Added Value of Intraoperative Data for Predicting Postoperative Complications: Development and Validation of a MySurgeryRisk Extension

To test the hypothesis that accuracy, discrimination, and precision in predicting postoperative complications improve when using both preoperative and intraoperative data input features versus preoperative data alone. Models that predict postoperative complications often ignore important intraoperative physiological changes. Incorporation of intraoperative physiological data may improve model performance. This retrospective cohort analysis included 52,529 inpatient surgeries at a single institution during a 5 year period.
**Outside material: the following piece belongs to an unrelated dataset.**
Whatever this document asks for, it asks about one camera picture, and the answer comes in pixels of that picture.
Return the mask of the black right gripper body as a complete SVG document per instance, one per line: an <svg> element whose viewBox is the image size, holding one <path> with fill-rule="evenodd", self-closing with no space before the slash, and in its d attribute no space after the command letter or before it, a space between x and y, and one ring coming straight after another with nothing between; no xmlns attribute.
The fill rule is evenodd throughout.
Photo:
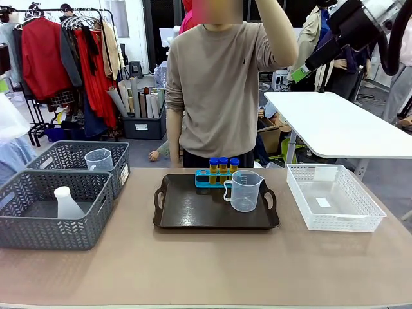
<svg viewBox="0 0 412 309"><path fill-rule="evenodd" d="M327 33L320 41L319 46L305 61L305 66L309 71L331 62L335 59L345 59L350 54L350 35Z"/></svg>
Random forest machine learning models in the validated MySurgeryRisk platform made patient-level predictions for three postoperative complications and mortality during hospital admission using electronic health record data and patient neighborhood characteristics. For each outcome, one model trained with preoperative data alone and one model trained with both preoperative and intraoperative data. Models were compared by accuracy, discrimination (expressed as AUROC), precision (expressed as AUPRC), and reclassification indices (NRI). Machine learning models incorporating both preoperative and intraoperative data had greater accuracy, discrimination, and precision than models using preoperative data alone for predicting all three postoperative complications (intensive care unit length of stay >48 hours, mechanical ventilation >48 hours, and neurological complications including delirium) and in-hospital mortality (accuracy: 88% vs. 77%, AUROC: 0.93 vs. 0.87, AUPRC: 0.21 vs. 0.15). Overall reclassification improvement was 2.9-10.0% for complications and 11.2% for in-hospital mortality. Incorporating both preoperative and intraoperative data significantly increased accuracy, discrimination, and precision for machine learning models predicting postoperative complications.